Trained fasttext model using wiki news word embeddings


Init environment

In [None]:
%tensorflow_version 2.x
import tensorflow as tf
device_name = tf.test.gpu_device_name()
if device_name != '/device:GPU:0':
  raise SystemError('GPU device not found')
print('Found GPU at: {}'.format(device_name))

In [None]:
from google.colab import drive
drive.mount('/content/drive', force_remount=True)ž

Install FastText

In [None]:
!wget https://github.com/facebookresearch/fastText/archive/v0.9.2.zip
!unzip v0.9.2.zip
!cd fastText-0.9.2 && make && pip install .

Preprocessing init

In [2]:
!pip install lemmagen3 emoji
!pip install --upgrade keras
!pip install tensorflow-addons

import sys
sys.path.insert(1, 'drive/MyDrive/nlp/nlp-offensive-language/src')
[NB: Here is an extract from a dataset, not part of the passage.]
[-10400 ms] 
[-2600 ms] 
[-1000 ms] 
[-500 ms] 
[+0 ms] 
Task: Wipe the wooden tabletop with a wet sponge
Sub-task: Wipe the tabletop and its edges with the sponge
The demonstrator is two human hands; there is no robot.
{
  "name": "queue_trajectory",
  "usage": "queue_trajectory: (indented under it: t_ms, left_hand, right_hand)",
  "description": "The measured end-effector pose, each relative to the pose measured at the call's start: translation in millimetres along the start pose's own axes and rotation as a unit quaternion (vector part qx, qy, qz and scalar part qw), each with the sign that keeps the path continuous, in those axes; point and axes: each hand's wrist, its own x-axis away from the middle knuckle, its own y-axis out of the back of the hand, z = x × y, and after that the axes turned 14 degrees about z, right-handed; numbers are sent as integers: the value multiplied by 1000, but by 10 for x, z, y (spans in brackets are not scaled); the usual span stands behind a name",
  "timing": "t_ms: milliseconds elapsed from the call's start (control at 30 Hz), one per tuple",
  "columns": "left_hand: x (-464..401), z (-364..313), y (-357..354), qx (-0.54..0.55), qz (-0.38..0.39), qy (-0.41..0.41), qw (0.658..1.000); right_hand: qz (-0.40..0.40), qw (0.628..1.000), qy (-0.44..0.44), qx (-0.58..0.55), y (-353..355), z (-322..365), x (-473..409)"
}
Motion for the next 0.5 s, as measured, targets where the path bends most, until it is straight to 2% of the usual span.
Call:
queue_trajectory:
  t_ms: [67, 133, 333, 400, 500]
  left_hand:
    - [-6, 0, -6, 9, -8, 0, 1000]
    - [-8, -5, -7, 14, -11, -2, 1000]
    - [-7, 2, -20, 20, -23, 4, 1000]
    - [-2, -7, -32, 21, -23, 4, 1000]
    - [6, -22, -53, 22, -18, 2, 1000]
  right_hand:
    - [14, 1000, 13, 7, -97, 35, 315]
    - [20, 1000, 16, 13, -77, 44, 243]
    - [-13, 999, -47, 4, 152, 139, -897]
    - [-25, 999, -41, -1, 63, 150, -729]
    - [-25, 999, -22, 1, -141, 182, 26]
from preprocessing import *

Requirement already up-to-date: keras in /usr/local/lib/python3.7/dist-packages (2.4.3)


In [10]:
DATASETS_DIR = "drive/MyDrive/nlp/nlp-offensive-language/datasets/"
FASTTEXT_DIR = "drive/MyDrive/nlp/embeddings/fasttext/"

MODELS_DIR = "drive/MyDrive/nlp/models/"
MODEL_NAME = "frenk_migrants_fasttext_random_en"

#DATASET = "english/fox_news/dataset.csv"
#DATASET = "english/gab_and_reddit/dataset.csv"
#DATASET = "english/deep_offense/dataset.csv"
#DATASET = "english/trac_2/dataset.csv"
#DATASET = "english/wiki_detox/dataset_aggression.csv"
#DATASET = "english/wiki_detox/dataset_attack.csv"
#DATASET = "english/wiki_detox/dataset_toxicity.csv"
#DATASET = "english/frenk_lgbt/dataset.csv"
DATASET = "english/frenk_migrants/dataset.csv"
#DATASET = "english/combined_preprocessed/combined_dataset_train.csv"

Preprocess texts

In [None]:
import os, csv
import numpy as np
import pandas as pd
from preprocessing import *

csv_read = csv.reader(open(os.path.join(DATASETS_DIR, DATASET), encoding="utf8"), delimiter=",")

content = []
for line in csv_read:
  if line[0] == "id":
    continue

  text = line[1]
  text = preprocess(text, [PP_LOWERCASE, PP_REMOVE_USERNAME_HANDLES, PP_REMOVE_URLS, PP_REMOVE_SPECIAL_CHARACTERS, PP_REMOVE_NUMBERS, PP_REMOVE_EMOJI])
  text = " ".join(text)

  label = ""
  if "OFF" in line[2]:
    label = "__label__OFF"
  else:
    label = "__label__NOT"

  content.append(label + " " + text + "\n")

print("Loaded dataset")
print(str(len(content)) + " texts")
print("First: " + content[0])

Save content to files

In [12]:
filename_train = "content.train"
filename_test = "content.test"

total_count = len(content)
train_count = int(0.8 * total_count)

train_content = content[0:train_count]
test_content = content[train_count:]

f = open(filename_train, "w")
f.writelines(train_content)
f.close()

f = open(filename_test, "w")
f.writelines(test_content)
f.close()


Build Fasttext model

In [13]:
import fasttext

model = fasttext.train_supervised(input="content.train", dim=300, epoch=15, lr=0.9, wordNgrams=2)
model.save_model(os.path.join(MODELS_DIR, MODEL_NAME))

Evaluate fasttext


In [None]:
predicts = []
count = 0
for i in test_content:
  count = count + 1
  x = i[:len(i)-2] # remove \n
  predicts.append(model.predict(x))

total = len(test_content)
TP = 0
TN = 0
FP = 0
FN = 0

count = 0
for i in range(total):
  test_sample = test_content[i]
  prediction = predicts[i]

  if test_sample.startswith("__label__OFF"):
    if prediction[0][0] == "__label__OFF":
      TP += 1
    else:
      FN += 1
  else:
    if prediction[0][0] == "__label__OFF":
      FP += 1
    else:
      TN += 1

precision = TP / ((TP + FP))
recall = TP / ((TP + FN))
f1 = 2 * precision * recall / (precision + recall)

print("Precision: " + str(precision))
print("Recall: " + str(recall))
print("F1 Score: " + str(f1))
print("Accuracy: " + str(str((TP + TN) / total)))